Open ajrominger opened 1 year ago

ajrominger commented 1 year ago

I was playing around a little with ways to still write modular rcpp code, and have those modules exposed to R so we can use testthat for unit testing. I know we had discussed using the inline specifier to speed up the models but there are two issues with that:

  1. you can't directly make an inline function exposed to R
  2. apparently too many inline functions actually slows down the code again because the machine code gets really big (I'm just reading this on the internet, not understanding it, but trusting it)

So here's an alternative: use classes and methods.

I tried this out with a simple function that makes a matrix of random numbers. The code with a custom class definition for this kind of matrix and a method to populate it with random numbers is actually slightly faster than the flat code where everything is defined in one rcpp function with no special classes.

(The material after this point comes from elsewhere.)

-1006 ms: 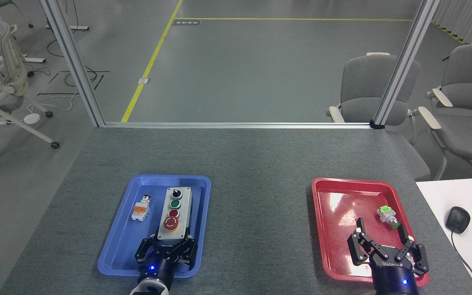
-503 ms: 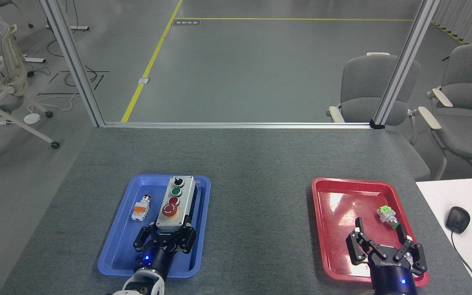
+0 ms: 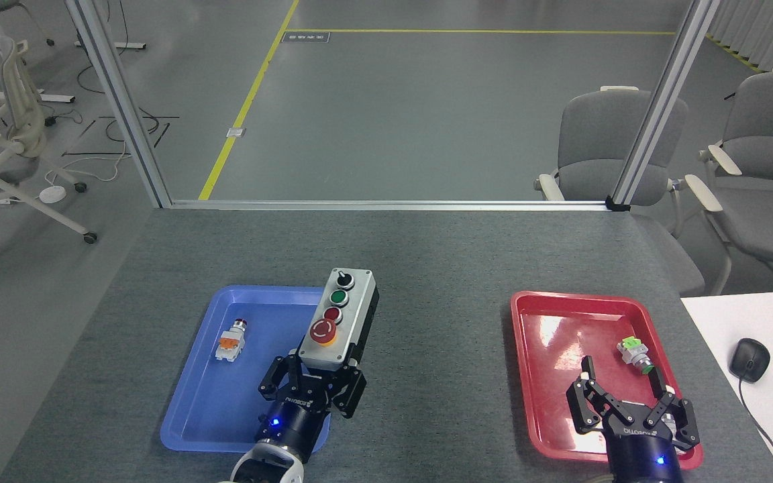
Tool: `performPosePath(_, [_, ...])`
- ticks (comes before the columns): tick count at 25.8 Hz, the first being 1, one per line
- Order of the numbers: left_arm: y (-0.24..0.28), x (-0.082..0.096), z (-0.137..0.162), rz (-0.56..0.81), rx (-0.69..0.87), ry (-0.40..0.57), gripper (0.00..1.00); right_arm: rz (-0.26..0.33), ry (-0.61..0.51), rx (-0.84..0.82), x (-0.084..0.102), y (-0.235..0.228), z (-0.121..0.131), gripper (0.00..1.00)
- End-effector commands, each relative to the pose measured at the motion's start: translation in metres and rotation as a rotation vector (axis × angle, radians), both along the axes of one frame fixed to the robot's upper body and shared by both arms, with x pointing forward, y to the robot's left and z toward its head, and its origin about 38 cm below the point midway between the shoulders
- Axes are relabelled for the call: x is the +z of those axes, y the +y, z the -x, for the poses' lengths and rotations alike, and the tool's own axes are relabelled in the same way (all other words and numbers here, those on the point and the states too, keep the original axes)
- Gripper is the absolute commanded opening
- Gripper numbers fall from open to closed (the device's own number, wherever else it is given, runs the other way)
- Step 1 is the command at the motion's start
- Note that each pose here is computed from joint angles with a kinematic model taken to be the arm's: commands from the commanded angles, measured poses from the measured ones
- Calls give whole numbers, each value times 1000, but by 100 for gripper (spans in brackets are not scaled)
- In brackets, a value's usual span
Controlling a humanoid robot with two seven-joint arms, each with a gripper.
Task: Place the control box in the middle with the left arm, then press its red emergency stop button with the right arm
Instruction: 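Lift and carry the control box out of the blue tray toward the table middle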
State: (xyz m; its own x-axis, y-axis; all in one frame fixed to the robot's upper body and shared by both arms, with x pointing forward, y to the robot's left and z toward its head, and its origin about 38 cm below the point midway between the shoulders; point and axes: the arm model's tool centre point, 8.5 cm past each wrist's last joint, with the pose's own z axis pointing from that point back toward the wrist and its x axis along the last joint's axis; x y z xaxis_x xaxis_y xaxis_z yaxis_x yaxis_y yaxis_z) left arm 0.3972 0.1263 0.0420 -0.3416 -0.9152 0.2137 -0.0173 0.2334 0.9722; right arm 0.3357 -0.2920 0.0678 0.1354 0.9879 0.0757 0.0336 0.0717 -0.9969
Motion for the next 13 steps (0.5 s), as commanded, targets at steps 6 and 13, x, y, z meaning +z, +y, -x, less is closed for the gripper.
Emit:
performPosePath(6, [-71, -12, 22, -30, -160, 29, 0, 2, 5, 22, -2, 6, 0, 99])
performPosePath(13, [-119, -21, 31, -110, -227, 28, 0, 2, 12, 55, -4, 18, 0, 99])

Here's the concrete example I used:

#include <Rcpp.h>
#include <random>
using namespace Rcpp;

// function to populate a matrix with random numbers
// [[Rcpp::export]]
NumericMatrix initFun(NumericMatrix m, double z) {
    std::mt19937 rng;
    rng.seed(std::random_device{}());
    std::uniform_real_distribution<> dist(0.0, z);

    for (int i = 0; i < m.nrow(); i++) {
        m(i, 0) = dist(rng);
    }

    return m;
}

// class to hold a matrix of random numbers (NOTE: not exported)
class otherThing {
private:
    NumericMatrix value;

public:
    otherThing(NumericMatrix value) : value(value) {}

    // note: the init method uses a function (initFun) defined outside the class
    void initOther(double x) {
        value = initFun(value, x);
    }

    NumericMatrix getValue() const {
        return value;
    }
};

// finally here's a function you can use in R to actually make this matrix of random numbers
// [[Rcpp::export]]
NumericMatrix makeMatMod(NumericMatrix m, double x) {
    otherThing obj(m);
    obj.initOther(x);
    return obj.getValue();
}

Then in R you would use the makeMatMod function like this:

mm <- matrix(-1, nrow = 5000000, ncol = 1)
mmOne <- makeMat(mm, 2.1)

And you could do unit testing of the underlying initFun because it's exposed to R like this:

initFun(matrix(-1, nrow = 2, ncol = 1), 0.5)

We can discuss more! But just wanted to flag that we don't necessarily need to use inline!